LETTERE DAL LOCKDOWN. In questa sezione che riporta le testimonianze di imprenditori sulla crisi sanitaria, Jean-Louis Bouchard, Presidente di Econocom, scrive questo post per condividere la sua esperienza delle crisi con le giovani generazioni e le sue speranze per l’era post-Covid.

Da quando ho fondato Econocom nel 1973, ho affrontato crisi importanti come il crollo del mercato azionario dell’ottobre 1987 o la decisione di IBM di abbassare i tassi dell’80% su gran parte della sua offerta che corrispondeva ai nostri contratti di locazione e alle nostre scorte, o la crisi dei subprime e il fallimento di Lehman Brothers, che ha portato a una crisi di liquidità globale seguita da una crisi economica che si è protratta fino al 2012. Per una serie di motivi, avrebbero potuto essere tutti fatali per l’azienda che gestisco.

Ogni volta, grazie allo spirito combattivo di tutti, al DNA da guerrieri, alla trasparenza e alla sincerità della comunicazione interna ed esterna, il Gruppo non solo ne è uscito vivo, ma ha ripreso un lungo periodo di crescita, rafforzato da ciò che avevamo imparato così duramente.

Ciò che mi colpisce nella crisi che stiamo vivendo oggi è che per la prima volta nella mia lunga carriera, l’IT, che da allora è diventato “digitale”, il cuore del business di Econocom, è visto in una luce decisamente positiva. Si sta dimostrando un key player nella nostra capacità di vincere questa battaglia insieme, abilitando il telelavoro o la didattica a distanza di un Paese da un giorno all’altro, ma anche assicurando l’essenziale continuità di funzionamento dei centri nevralgici di una nazione, come ospedali, centri di ricerca, centrali nucleari, centri di comando delle forze dell’ordine e le funzioni dello stato.

Da noi pilotato e controllato, diventa una “mano di Aristotele”, uno strumento tra i nostri di difesa.

Questa tecnologia digitale, quella che ci permette di aiutare, di curare, di lavorare, di continuare a supportare la società in questi periodi, inimmaginabili solo pochi mesi fa, cambierà la sua immagine e il suo status. In un momento in cui molti leader aziendali mettono legittimamente in discussione il loro purpose, sono molto lieto di lavorare insieme ai nostri clienti per inventare soluzioni digitali efficaci che li aiutino a rafforzare il loro posizionamento in un mondo in rapido cambiamento.

Mi è stata recentemente regalata una delle mie più grandi soddisfazioni professionali quando ho letto i calorosi ed entusiastici ringraziamenti di uomini e donne di Engie, Allianz, France Télévisions, BPCE, Danone, SNCF, la Sorbona e il Consiglio dipartimentale di Bouches-du-Rhône, per citarne solo alcuni.

Che orgoglio vedere il coraggio spontaneo e il sacrificio di queste migliaia di dipendenti che hanno sviluppato di notte e nei fine settimana applicazioni per il monitoraggio dei pazienti a casa, che hanno installato sistemi di telelavoro su larga scala in caso di emergenza, che hanno fornito e installato attrezzature per la sicurezza delle infrastrutture e delle reti.
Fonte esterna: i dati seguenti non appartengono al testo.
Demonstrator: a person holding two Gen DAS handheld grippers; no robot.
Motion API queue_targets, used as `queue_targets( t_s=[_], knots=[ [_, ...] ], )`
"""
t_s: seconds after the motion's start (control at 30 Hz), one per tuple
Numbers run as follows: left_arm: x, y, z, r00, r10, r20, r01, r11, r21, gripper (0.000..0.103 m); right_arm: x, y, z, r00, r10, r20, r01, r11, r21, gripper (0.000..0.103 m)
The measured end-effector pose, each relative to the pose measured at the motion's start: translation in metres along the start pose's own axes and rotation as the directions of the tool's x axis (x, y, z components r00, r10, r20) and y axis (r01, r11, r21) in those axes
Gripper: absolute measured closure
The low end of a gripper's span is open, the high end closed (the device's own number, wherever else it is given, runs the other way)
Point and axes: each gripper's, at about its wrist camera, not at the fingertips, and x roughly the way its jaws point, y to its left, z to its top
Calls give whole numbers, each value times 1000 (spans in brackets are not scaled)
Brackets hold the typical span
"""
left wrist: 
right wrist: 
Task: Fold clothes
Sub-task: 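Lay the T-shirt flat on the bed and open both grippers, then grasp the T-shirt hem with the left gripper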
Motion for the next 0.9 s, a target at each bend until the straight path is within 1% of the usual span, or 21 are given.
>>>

Per molto tempo, ho evitato, durante le social dinner, di parlare della mia attività ai miei due vicini di tavolo sapendo bene che avrei inevitabilmente perso la loro attenzione molto rapidamente… Oggi, non esiterei un minuto a rivendicare la nostra bella professione!

Il corso di una vita più normale riprenderà. Il lockdown, sebbene indispensabile, raggiungerà i suoi limiti e non sarà più sopportabile. Le persone anziane potranno contrarre il virus e saranno ricoverate in ospedale con maggiori possibilità di recupero grazie alle misure che hanno impedito la saturazione delle capacità di rianimazione e alla notevole dedizione dell’intero sistema di assistenza.

Il desiderio di vivere, di intraprendere, di lavorare, di essere al servizio, di essere utile, di avere una vita sociale, ci sarà, probabilmente diverso e più forte “di prima”.

È nel pericolo che si impara di più. Siamo serviti! Cosa avremo imparato questa volta? Che il nostro modello di over-consumption è sbagliato? Che i nostri modelli di produzione sono a volte dei labirinti che intrappolano i loro stessi progettisti? Che di fronte al pericolo, l’autorità, la disciplina e soprattutto la solidarietà sono essenziali?

Mille altre domande saranno sul tavolo. Siamo umili e in buona fede quando arriva il momento della diagnosi. Cerchiamo di essere aperti, creativi e visionari nelle risposte che ognuno di noi porterà per ripensare collettivamente l’architettura del mondo che ci soddisferà meglio. E in un momento di azione politica, ambientale, sociale ed economica, torniamo ad essere audaci costruttori di cattedrali!»